Die beiden waren die einzigen Eltern, die ich je gekannt habe, die einzige Familie, die ich je hatte. Und jetzt sind sie nicht mehr da.
Türangeln quietschen, meine Nachbarin Bonnie kommt von ihrer überdachten Veranda. Als sie mein Gesicht sieht, weiß sie Bescheid.

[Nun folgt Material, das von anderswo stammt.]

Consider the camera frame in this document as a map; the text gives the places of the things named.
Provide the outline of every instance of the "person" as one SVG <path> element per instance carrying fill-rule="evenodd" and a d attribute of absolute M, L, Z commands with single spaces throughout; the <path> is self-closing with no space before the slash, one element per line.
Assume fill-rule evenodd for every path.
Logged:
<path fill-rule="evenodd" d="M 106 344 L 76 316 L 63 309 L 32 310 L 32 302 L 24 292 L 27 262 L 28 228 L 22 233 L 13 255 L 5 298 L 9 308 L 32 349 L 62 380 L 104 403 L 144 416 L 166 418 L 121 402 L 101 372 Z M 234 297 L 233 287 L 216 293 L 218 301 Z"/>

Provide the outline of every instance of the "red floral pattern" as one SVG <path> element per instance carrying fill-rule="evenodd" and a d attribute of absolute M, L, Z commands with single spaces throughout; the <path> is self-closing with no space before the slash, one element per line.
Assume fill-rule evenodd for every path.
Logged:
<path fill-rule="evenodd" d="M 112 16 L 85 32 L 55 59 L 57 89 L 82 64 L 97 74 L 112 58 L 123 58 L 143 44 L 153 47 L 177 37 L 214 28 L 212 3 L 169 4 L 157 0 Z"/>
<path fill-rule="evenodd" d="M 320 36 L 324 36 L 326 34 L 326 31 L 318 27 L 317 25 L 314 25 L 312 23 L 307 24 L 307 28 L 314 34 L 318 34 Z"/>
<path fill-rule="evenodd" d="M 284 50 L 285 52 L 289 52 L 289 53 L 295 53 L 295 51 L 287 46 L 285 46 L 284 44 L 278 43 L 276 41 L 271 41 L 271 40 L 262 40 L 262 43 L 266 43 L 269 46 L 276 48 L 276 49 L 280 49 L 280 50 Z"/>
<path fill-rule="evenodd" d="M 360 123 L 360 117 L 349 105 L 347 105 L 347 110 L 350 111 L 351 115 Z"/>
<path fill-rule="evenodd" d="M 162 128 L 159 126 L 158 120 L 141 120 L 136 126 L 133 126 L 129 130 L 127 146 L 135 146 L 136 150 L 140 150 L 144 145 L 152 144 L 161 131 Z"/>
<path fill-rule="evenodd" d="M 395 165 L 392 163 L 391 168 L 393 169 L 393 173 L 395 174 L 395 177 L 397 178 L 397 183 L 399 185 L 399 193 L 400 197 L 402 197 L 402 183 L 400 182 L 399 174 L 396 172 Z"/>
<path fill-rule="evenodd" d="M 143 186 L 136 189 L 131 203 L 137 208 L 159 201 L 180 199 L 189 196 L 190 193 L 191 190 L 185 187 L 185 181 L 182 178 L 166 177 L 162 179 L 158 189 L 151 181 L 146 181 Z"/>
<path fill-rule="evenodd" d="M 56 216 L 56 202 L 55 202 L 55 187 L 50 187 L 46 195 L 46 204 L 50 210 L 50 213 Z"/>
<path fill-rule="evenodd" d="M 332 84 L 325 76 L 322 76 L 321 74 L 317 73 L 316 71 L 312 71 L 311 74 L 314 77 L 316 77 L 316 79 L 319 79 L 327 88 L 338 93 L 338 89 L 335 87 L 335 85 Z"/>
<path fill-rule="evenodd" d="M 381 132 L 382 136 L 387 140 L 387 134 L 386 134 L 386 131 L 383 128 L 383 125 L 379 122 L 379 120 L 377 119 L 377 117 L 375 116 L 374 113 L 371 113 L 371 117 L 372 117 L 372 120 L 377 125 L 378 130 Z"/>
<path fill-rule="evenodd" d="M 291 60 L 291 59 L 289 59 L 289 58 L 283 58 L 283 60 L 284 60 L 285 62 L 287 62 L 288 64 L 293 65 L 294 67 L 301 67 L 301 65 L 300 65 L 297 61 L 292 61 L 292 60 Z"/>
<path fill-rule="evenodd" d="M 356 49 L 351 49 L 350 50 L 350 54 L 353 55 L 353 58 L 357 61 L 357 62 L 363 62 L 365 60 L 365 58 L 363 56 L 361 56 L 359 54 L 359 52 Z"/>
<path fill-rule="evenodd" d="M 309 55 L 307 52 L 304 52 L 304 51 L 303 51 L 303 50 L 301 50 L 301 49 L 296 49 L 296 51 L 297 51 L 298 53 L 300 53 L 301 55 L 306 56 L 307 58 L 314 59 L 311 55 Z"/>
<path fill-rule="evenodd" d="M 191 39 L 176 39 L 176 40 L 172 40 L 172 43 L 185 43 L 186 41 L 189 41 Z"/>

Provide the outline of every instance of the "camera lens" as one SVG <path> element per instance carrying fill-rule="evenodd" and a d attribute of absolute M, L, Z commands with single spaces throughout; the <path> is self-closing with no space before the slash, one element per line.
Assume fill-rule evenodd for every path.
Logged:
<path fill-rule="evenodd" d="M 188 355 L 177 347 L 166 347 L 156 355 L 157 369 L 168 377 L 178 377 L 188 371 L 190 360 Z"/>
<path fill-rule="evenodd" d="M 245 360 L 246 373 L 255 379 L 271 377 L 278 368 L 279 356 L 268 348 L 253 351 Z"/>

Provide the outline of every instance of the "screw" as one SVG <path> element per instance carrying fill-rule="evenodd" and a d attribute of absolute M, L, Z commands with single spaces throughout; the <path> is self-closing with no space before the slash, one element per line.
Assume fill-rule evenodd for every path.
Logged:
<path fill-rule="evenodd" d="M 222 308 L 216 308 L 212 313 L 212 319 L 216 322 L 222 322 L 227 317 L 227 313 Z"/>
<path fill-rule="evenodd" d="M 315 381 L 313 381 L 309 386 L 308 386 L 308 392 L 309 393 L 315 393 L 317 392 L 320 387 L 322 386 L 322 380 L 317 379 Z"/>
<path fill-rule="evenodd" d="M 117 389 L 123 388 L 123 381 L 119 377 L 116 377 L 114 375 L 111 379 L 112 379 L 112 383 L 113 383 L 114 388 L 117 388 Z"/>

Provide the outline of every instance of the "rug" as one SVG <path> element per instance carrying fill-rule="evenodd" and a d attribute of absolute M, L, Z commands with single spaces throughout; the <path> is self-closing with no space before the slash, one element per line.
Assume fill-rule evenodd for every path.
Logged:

»Oh, Angie«, murmelt sie. Sie tritt durch das Törchen, das nun nicht mehr abgeschlossen werden muss, in meinen Vorgarten und nimmt mich in die Arme. »Es tut mir so leid! Willst du rüberkommen? Ich mache dir eine Tasse Tee.«
Ich schüttele den Kopf, das Verantwortungsgefühl lastet noch schwer auf meinen Schultern. »Das geht nicht. Cathy .«
»Na los, geh!«, unterbricht mich Cathy.
Ich weiß nicht, was ich in den letzten Tagen ohne sie gemacht hätte. Sie versteht den Tod auf eine Weise, wie ich es wohl nie können werde.
»Ich warte hier auf Bob«, fügt Cathy hinzu.
Bob ist der Bestatter.
Er kommt, um Nan mitzunehmen.
Plötzlich ist der überwältigende Wunsch zu fliehen größer als alles andere. Ich kann mir nicht vorstellen, dass ich mich je wieder überwinden kann, unser Haus zu betreten. Ich weiß, dass ich muss, aber am liebsten würde ich weglaufen. Ich werfe Cathy ein Dankeschön zu und folge Bonnie benommen in ihr Haus.
Meine Nachbarin stellt das Wasser auf. Die Uhr an der Wand zeigt halb zwölf. Bonnies Mann Mick kommt bald zum Mittagessen.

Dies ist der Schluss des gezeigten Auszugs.